Police in El Paso County, Colorado are going to start keeping a record of crimes connected to legal cannabis in an attempt to prove that legalization of recreational cannabis increases crime, according to a report from KRDO.
Commander John David of the El Paso County Sheriff’s Office insists that he’s seen illegal grow-ops, among other crimes, in his county since the state legalized adult-use and sale in 2012.
“To kids in possession of marijuana at schools, or things where people are stealing mail, or cars, or burglarizing houses to get money for marijuana,” David told KRDO.
The policy is a response to the lack of data available to support claims that legalization increases crime.
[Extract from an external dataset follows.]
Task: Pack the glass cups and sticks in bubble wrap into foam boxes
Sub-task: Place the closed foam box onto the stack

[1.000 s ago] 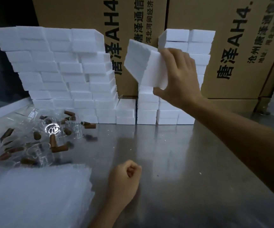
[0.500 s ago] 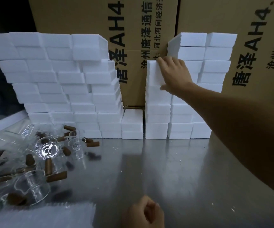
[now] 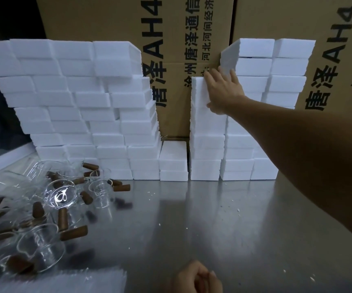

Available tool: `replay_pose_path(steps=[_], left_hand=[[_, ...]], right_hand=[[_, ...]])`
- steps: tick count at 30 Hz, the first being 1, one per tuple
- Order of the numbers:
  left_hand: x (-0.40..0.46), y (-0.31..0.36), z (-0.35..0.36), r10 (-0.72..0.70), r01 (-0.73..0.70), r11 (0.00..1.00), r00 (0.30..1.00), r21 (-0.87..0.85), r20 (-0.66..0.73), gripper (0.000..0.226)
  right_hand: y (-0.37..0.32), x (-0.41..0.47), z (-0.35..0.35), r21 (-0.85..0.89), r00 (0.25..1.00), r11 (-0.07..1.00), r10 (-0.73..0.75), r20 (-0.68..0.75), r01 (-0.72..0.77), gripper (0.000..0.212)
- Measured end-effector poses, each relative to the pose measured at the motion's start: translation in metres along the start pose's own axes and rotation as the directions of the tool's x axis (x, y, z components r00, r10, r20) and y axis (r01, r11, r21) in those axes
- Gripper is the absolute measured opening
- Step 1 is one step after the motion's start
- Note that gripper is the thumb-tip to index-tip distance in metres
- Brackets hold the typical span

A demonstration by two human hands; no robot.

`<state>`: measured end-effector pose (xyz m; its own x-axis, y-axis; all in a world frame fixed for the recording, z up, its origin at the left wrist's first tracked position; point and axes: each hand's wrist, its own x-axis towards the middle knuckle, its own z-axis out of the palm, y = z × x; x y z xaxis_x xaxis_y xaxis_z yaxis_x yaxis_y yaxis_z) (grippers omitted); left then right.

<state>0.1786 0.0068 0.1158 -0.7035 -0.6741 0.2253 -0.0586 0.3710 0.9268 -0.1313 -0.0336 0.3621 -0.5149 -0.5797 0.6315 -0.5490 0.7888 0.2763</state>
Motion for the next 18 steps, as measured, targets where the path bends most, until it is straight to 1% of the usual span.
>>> replay_pose_path(steps=[1,2,3,5,6,7,8,9,10,11,12,13,14,15,16,17,18], left_hand=[[-0.002,0.001,0.000,0.040,-0.040,0.999,0.999,-0.009,-0.020,0.028],[-0.003,0.001,0.000,0.065,-0.064,0.998,0.997,0.011,-0.049,0.018],[-0.005,0.000,0.000,0.092,-0.091,0.995,0.994,0.029,-0.059,0.019],[-0.005,-0.004,0.000,0.093,-0.090,0.994,0.994,0.054,-0.048,0.021],[-0.004,-0.003,0.000,0.060,-0.057,0.995,0.998,0.080,-0.036,0.027],[-0.004,-0.003,0.000,0.022,-0.020,0.995,1.000,0.101,-0.022,0.031],[-0.004,-0.002,0.001,0.001,0.002,0.994,1.000,0.109,-0.024,0.033],[-0.005,-0.001,0.002,-0.021,0.024,0.994,0.999,0.107,-0.030,0.036],[-0.007,0.000,0.002,-0.048,0.051,0.992,0.999,0.112,-0.024,0.037],[-0.008,0.002,0.003,-0.064,0.066,0.990,0.998,0.126,-0.022,0.038],[-0.007,0.003,0.003,-0.076,0.078,0.985,0.997,0.153,-0.019,0.039],[-0.006,0.002,0.002,-0.089,0.091,0.983,0.996,0.157,-0.019,0.039],[-0.006,0.003,0.000,-0.108,0.109,0.983,0.994,0.145,-0.016,0.040],[-0.006,0.004,-0.001,-0.128,0.129,0.983,0.992,0.127,-0.017,0.040],[-0.006,0.006,-0.002,-0.134,0.133,0.984,0.991,0.120,0.001,0.039],[-0.006,0.006,-0.002,-0.135,0.131,0.985,0.990,0.114,0.033,0.036],[-0.007,0.007,-0.004,-0.140,0.134,0.985,0.988,0.107,0.058,0.031]], right_hand=[[-0.003,-0.003,0.000,0.006,1.000,1.000,0.015,-0.003,-0.015,0.095],[-0.009,-0.010,0.001,0.040,0.998,0.999,0.035,-0.049,-0.034,0.095],[-0.017,-0.022,0.002,0.101,0.990,0.994,0.056,-0.132,-0.043,0.089],[-0.041,-0.056,0.012,0.240,0.951,0.970,0.057,-0.303,0.019,0.063],[-0.055,-0.075,0.021,0.327,0.939,0.943,0.065,-0.337,0.052,0.047],[-0.071,-0.095,0.030,0.463,0.949,0.886,0.116,-0.292,0.034,0.032],[-0.088,-0.113,0.039,0.619,0.963,0.782,0.217,-0.162,-0.072,0.020],[-0.104,-0.129,0.049,0.758,0.943,0.604,0.330,0.046,-0.248,0.014],[-0.120,-0.142,0.058,0.821,0.864,0.347,0.398,0.308,-0.453,0.012],[-0.134,-0.152,0.067,0.776,0.730,0.035,0.369,0.576,-0.630,0.010],[-0.146,-0.157,0.073,0.629,0.579,-0.257,0.249,0.776,-0.733,0.010],[-0.155,-0.159,0.076,0.458,0.466,-0.460,0.104,0.879,-0.761,0.012],[-0.161,-0.158,0.080,0.333,0.402,-0.557,-0.002,0.915,-0.761,0.017],[-0.165,-0.156,0.085,0.270,0.374,-0.603,-0.051,0.926,-0.751,0.023],[-0.168,-0.150,0.088,0.232,0.362,-0.642,-0.076,0.929,-0.731,0.030],[-0.169,-0.144,0.089,0.196,0.360,-0.684,-0.103,0.927,-0.702,0.042],[-0.170,-0.136,0.090,0.168,0.351,-0.715,-0.114,0.929,-0.678,0.061]])
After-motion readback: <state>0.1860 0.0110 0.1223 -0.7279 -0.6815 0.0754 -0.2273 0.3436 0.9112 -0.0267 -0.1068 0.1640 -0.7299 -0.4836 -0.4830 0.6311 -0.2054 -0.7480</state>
It’s a claim that has been made by several of the state’s law enforcement officials and it’s even been cited by Attorney General Jeff Sessions when discussing the merits of marijuana prohibition.
Sessions has used the case of a lawsuit brought against Colorado by neighboring states claiming that legalization in the Centennial State caused drugs to spill over the border. But the Supreme Court refused to hear the case, brought by Oklahoma and Nebraska in 2016.
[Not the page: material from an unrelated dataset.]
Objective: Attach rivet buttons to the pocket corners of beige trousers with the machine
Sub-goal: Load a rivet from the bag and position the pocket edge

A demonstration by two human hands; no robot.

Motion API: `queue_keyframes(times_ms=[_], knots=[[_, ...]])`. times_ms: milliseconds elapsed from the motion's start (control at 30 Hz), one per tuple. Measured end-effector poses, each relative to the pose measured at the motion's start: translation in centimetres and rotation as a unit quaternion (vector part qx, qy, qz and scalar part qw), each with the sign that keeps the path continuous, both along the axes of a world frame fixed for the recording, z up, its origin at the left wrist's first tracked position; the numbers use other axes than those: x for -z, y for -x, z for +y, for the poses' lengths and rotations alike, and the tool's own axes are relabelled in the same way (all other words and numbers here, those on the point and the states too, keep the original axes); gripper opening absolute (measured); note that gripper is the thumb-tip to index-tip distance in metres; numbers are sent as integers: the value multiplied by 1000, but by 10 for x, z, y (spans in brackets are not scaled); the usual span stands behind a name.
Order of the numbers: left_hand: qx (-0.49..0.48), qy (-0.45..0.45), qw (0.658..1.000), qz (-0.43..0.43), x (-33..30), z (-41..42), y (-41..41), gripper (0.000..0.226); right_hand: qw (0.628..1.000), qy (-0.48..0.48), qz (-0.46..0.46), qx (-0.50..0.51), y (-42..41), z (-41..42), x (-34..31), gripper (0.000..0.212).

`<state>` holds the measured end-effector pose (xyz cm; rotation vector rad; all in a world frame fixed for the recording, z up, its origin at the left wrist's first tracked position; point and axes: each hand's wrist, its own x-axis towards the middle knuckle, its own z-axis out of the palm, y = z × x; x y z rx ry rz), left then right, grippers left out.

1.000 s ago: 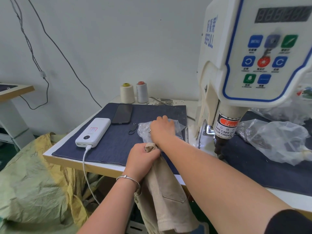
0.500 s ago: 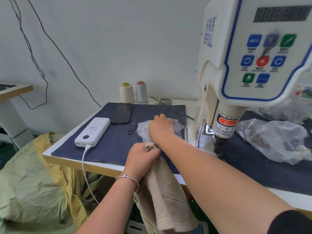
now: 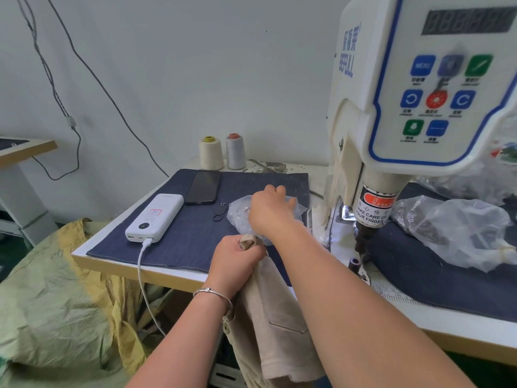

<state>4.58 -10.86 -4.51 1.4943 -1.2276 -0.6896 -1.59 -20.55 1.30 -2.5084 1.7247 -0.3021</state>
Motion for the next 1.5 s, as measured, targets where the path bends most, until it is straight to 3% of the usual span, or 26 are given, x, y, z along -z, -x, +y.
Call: queue_keyframes(times_ms=[100,200,267,333,433,500,533,600,667,733,767,800,867,900,933,1067,1233,1333,1500], knots=[[4,-6,1000,-3,0,0,-1,39,982,55,-181,29,10,22,-3,19],[3,9,1000,-9,0,-1,-1,42,908,85,-409,32,29,63,-7,8],[2,11,1000,-6,0,-1,-1,38,850,38,-525,21,41,99,-11,11],[-8,1,1000,-13,2,-2,-3,32,739,-116,-664,-5,56,137,-16,9],[-4,-27,999,-30,4,-4,-4,21,500,-361,-784,-68,82,184,-21,5],[-10,-36,999,-1,4,-4,-4,22,408,-423,-805,-80,104,201,-20,6],[-14,-32,999,4,3,-3,-4,22,377,-440,-811,-86,117,205,-19,16],[-19,-24,1000,-3,2,-2,-4,25,346,-449,-815,-122,141,210,-15,36],[-23,-21,999,-14,2,-1,-3,33,373,-424,-809,-165,165,211,-10,34],[-31,-24,999,-21,3,-1,-2,36,456,-354,-801,-158,189,209,-8,32],[-34,-27,999,-25,3,-1,-2,38,528,-285,-790,-128,205,206,-2,35],[-35,-31,998,-28,3,-1,-2,40,628,-188,-750,-91,222,201,5,34],[-37,-38,998,-33,2,0,-2,35,832,33,-553,-29,256,180,19,18],[-39,-41,998,-35,1,0,-1,28,897,114,-427,8,273,164,26,15],[-41,-42,998,-35,1,0,0,23,932,155,-324,39,289,146,33,16],[-36,-33,998,-38,3,-2,-1,20,977,159,-114,82,330,90,48,14],[-40,-35,998,-44,7,-5,-5,27,983,180,22,7,339,72,50,8],[-40,-35,998,-40,8,-6,-6,27,974,222,32,-15,341,71,53,17],[-38,-31,998,-33,10,-6,-5,23,975,220,-26,-36,344,78,58,14]])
The problem is, there has been little evidence to prove that legalization increases crime. In July, The Colorado Springs Gazette, reported that police had claimed foreign cartels operate within the state’s legal marijuana industry, but couldn’t provide evidence to back that claim up.
In fact, a recent study published in the Journal of Economic Behavior and Organization found that crime rates fall after states legalize cannabis and remain lower than crime rates in neighboring states that maintain prohibition.
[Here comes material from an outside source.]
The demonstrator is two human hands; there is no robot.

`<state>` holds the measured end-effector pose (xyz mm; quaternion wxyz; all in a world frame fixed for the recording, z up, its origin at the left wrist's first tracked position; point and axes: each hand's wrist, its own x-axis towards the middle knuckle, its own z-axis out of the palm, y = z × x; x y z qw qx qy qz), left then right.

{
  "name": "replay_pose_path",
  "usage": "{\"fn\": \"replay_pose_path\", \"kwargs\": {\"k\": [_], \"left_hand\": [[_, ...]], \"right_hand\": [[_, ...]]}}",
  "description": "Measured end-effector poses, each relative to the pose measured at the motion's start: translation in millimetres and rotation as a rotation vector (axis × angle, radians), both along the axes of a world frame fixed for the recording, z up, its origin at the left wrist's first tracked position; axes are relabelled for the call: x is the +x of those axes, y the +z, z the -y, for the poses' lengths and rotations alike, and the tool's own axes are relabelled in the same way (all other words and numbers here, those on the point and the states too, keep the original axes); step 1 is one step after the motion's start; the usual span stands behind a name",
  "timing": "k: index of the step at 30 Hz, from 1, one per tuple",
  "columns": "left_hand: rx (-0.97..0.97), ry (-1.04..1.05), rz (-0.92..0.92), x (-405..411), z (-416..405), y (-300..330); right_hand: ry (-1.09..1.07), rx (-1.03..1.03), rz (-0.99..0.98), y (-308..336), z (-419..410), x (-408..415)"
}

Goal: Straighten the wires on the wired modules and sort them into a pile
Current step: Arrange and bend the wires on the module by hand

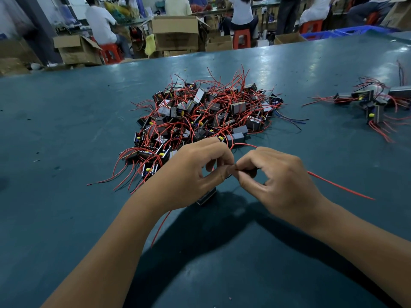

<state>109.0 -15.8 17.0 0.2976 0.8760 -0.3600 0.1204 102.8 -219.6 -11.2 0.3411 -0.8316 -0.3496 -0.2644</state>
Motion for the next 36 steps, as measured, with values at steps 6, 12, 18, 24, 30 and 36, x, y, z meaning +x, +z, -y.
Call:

When similar claims were made by the former chief of police in San Diego, California, it was later discovered that many of the crimes that were said to be connected to legal cannabis businesses had no real connection at all.
Still, Colorado regulators have said that they hope to see the same crime recording practices being implemented by law enforcement across the state, but police aren’t required by law to collect such data.
While there’s little evidence to connect the legal cannabis market to non-drug related crimes, the industry has had a few incidents in which legal businesses have violated state regulations. Last December, police raided one of the largest retailers in the state, Sweet Leaf dispensaries, for selling more than the allowable limit to undercover officers posing as customers.
The El Paso County Sheriff’s Office says they hope to have data available by the end of the year to begin determining whether legalization increases crime, but admits it has been difficult to get deputies to remember to record the involvement of cannabis in non-drug related crimes.